WHAT THE EXERCISE ASKS – Every line below from the one containing "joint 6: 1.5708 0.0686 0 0" through the one containing "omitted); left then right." must be transcribed exactly. Omit all lines outside that stretch.

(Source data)
————————
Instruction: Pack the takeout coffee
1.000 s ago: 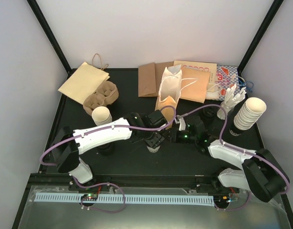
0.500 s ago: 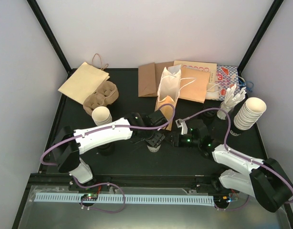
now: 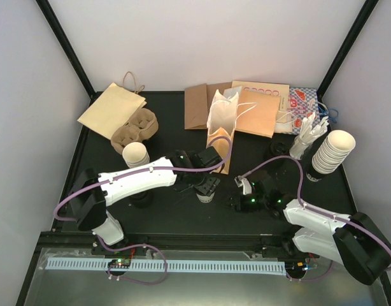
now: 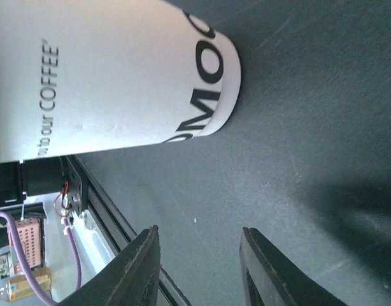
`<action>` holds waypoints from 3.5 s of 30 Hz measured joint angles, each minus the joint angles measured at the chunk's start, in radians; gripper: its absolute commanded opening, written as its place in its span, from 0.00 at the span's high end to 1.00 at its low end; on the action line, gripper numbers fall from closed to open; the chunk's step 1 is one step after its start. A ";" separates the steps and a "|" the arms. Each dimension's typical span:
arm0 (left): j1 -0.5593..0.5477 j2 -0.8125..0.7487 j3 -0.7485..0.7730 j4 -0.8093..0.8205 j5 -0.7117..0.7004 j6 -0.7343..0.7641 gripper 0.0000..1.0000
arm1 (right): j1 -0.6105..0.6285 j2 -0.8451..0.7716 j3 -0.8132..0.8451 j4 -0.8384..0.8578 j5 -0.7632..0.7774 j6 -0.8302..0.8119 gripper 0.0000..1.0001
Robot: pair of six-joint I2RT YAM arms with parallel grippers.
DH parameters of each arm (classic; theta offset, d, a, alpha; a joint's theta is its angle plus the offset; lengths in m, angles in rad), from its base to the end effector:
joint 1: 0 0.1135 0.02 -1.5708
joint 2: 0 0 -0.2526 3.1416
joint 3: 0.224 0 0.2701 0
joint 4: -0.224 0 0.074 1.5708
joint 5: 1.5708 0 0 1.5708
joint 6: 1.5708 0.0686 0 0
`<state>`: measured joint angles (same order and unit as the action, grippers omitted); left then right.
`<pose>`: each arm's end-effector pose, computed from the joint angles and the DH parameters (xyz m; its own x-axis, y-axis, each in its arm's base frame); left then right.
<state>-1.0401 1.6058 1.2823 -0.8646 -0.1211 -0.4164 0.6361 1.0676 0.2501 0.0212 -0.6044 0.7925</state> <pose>0.1846 -0.2982 0.2073 -0.7664 0.5128 -0.3868 0.5722 0.8187 -0.0486 0.1484 0.1581 0.0905 -0.9794 0.0051 -0.2017 -0.1582 0.6013 0.7832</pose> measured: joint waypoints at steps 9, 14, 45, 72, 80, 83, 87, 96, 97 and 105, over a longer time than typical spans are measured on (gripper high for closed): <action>0.000 0.000 0.000 0.000 -0.004 -0.017 0.49 | 0.027 -0.065 0.036 -0.086 0.036 -0.003 0.62; 0.000 0.000 0.001 -0.003 -0.013 -0.060 0.52 | 0.027 -0.124 0.068 -0.096 0.045 -0.006 0.62; -0.028 0.083 0.104 -0.102 -0.074 -0.261 0.53 | 0.054 0.030 0.020 0.299 0.016 0.179 0.63; -0.028 0.116 0.154 -0.150 -0.079 -0.207 0.36 | 0.076 -0.173 0.180 -0.193 0.260 0.010 0.50; -0.029 0.120 0.174 -0.182 -0.052 -0.183 0.14 | 0.076 -0.211 0.216 -0.352 0.344 -0.096 0.38; -0.029 0.117 0.185 -0.199 -0.047 -0.179 0.07 | 0.076 -0.212 0.227 -0.393 0.360 -0.122 0.29; -0.029 0.085 0.208 -0.209 -0.043 -0.173 0.01 | 0.076 -0.212 0.261 -0.430 0.377 -0.150 0.22; -0.016 -0.039 0.252 -0.261 -0.070 -0.163 0.03 | 0.076 -0.204 0.353 -0.506 0.425 -0.206 0.00; -0.007 -0.063 0.251 -0.265 -0.072 -0.160 0.03 | 0.076 -0.203 0.371 -0.520 0.436 -0.213 0.00; 0.183 -0.359 0.112 -0.210 -0.068 -0.117 0.01 | 0.076 -0.204 0.525 -0.658 0.619 -0.216 0.00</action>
<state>-0.8566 1.2465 1.3945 -1.0744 -0.1894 -0.5331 0.7120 0.8635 0.7753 -0.6365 0.0147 0.5762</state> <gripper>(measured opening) 0.988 0.999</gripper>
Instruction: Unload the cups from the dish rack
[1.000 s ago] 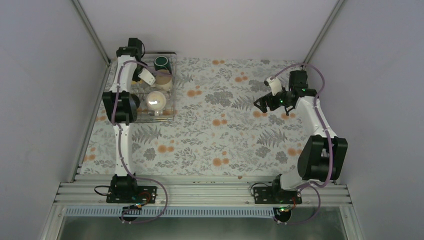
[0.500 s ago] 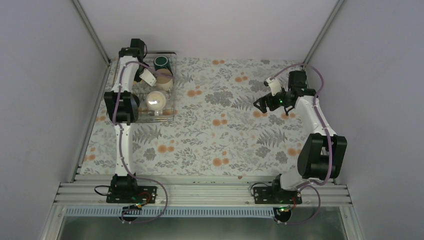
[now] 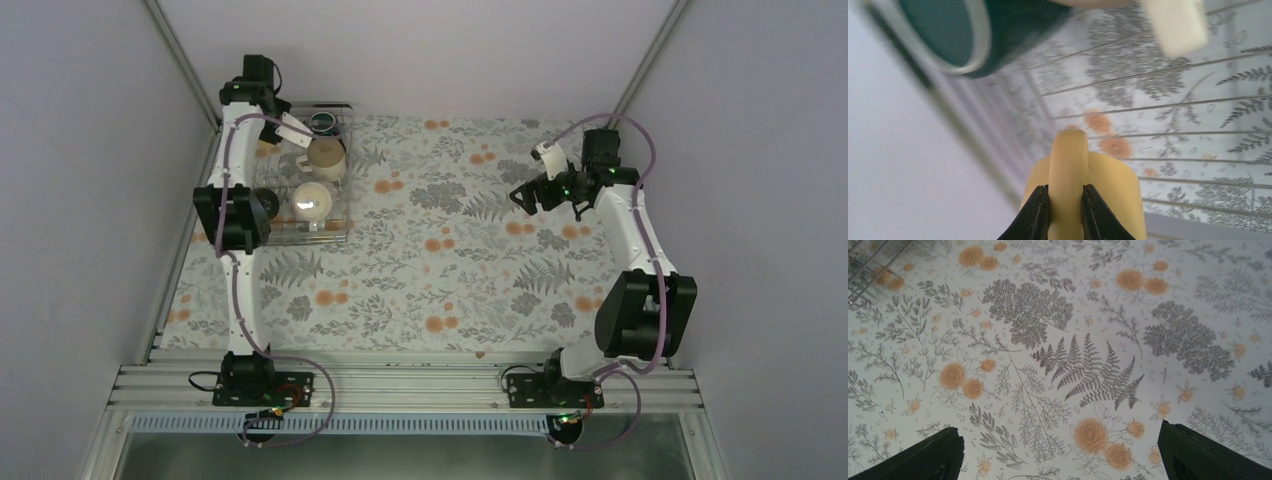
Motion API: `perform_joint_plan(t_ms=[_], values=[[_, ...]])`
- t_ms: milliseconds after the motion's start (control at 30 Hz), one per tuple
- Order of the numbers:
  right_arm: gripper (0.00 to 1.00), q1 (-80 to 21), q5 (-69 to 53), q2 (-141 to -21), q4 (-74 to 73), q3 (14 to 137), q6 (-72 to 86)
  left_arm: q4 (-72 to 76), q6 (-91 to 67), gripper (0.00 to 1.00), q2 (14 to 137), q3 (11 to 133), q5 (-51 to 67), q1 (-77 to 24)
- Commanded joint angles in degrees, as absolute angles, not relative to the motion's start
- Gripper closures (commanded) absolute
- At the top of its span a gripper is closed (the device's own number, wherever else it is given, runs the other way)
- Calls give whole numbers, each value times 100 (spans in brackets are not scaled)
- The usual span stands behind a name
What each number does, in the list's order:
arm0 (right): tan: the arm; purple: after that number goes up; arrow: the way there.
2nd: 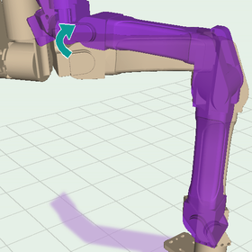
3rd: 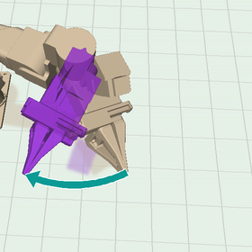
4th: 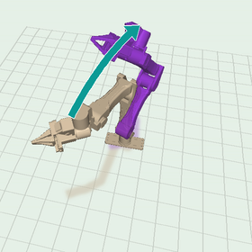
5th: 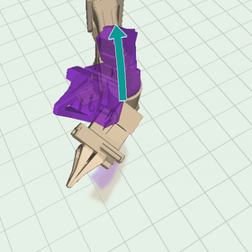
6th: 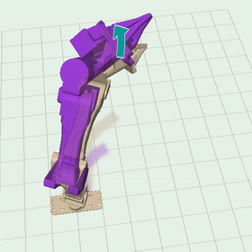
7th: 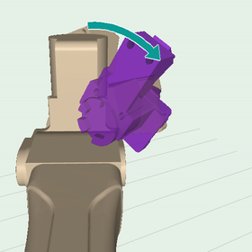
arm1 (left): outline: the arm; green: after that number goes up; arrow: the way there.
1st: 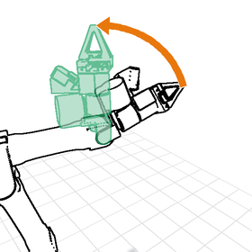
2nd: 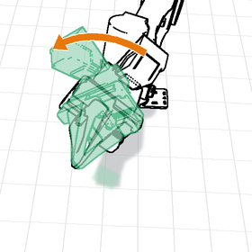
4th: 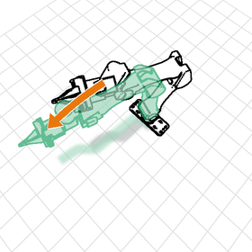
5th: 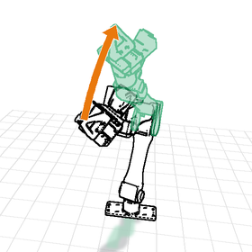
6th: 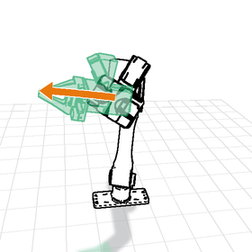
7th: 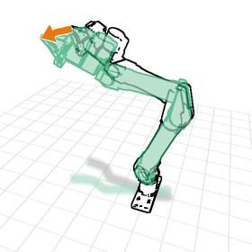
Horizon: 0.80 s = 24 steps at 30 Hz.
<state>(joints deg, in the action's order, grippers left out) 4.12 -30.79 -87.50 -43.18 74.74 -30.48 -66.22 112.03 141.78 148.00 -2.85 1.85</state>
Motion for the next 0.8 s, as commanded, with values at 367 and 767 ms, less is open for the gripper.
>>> perform_joint_plan(t_ms=[367, 767], values=[[0, 267, -3543, -8882, -4531, 8612, -2880, -5958, 8219, 97, 11985, 14379, 2276, -811], [0, -3, -5561, -9254, -4694, 9152, -2899, -4146, 6244, 97, 11238, 13263, 4057, -2120]])
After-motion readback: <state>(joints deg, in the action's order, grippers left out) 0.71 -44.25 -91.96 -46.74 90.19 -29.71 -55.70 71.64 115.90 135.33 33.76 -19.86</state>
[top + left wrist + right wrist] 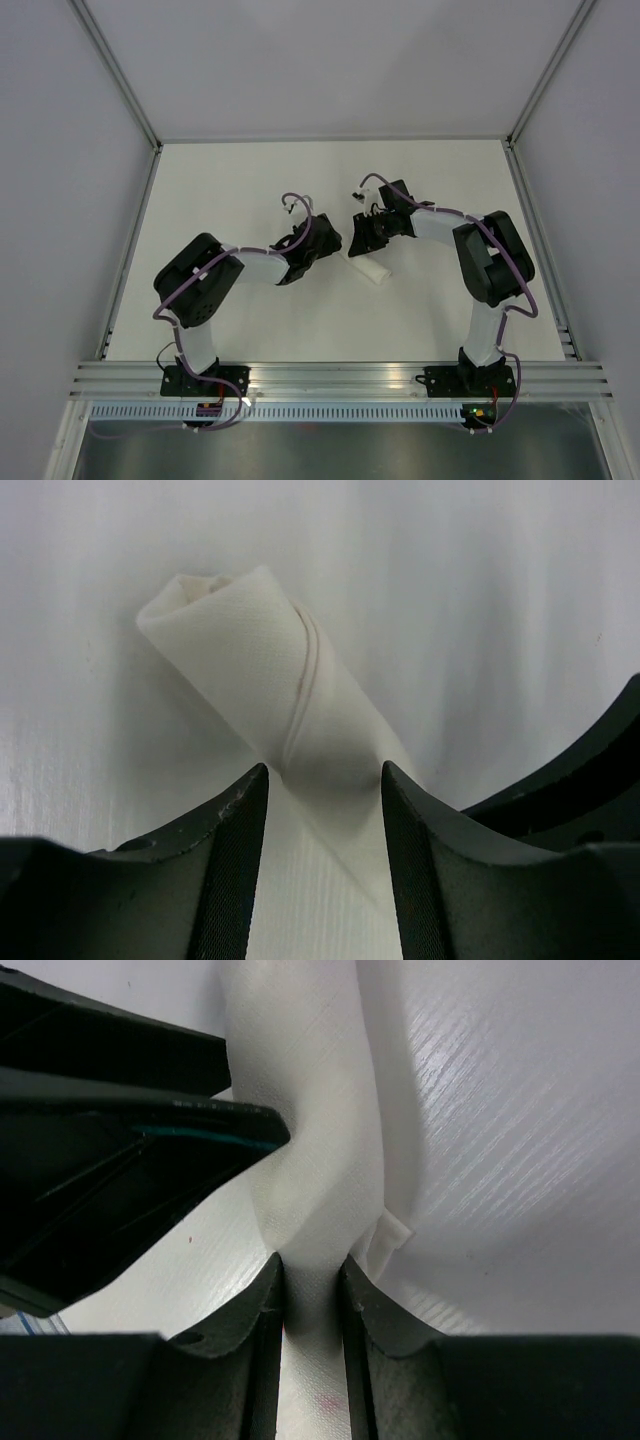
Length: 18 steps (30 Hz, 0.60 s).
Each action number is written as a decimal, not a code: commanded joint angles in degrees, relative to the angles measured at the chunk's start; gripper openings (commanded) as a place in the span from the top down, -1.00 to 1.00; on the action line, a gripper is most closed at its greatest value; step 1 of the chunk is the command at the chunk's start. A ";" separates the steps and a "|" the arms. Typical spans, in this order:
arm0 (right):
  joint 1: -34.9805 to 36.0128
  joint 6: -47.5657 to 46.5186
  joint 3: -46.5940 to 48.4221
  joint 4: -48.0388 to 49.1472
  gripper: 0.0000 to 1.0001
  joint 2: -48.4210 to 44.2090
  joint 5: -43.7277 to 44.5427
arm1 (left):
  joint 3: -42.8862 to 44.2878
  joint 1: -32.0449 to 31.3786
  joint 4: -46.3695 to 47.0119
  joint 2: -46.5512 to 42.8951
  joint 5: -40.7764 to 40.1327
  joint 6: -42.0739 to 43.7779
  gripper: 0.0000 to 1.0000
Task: Fold the napkin, place the utensils inside, and roll it up
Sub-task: Roll the napkin with the utensil
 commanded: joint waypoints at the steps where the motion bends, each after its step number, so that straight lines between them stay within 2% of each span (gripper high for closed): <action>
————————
RESULT BELOW –
joint 6: 1.5708 0.0686 0 0
`<state>`: measured joint angles (same order and unit as the action, grippers omitted); left then right.

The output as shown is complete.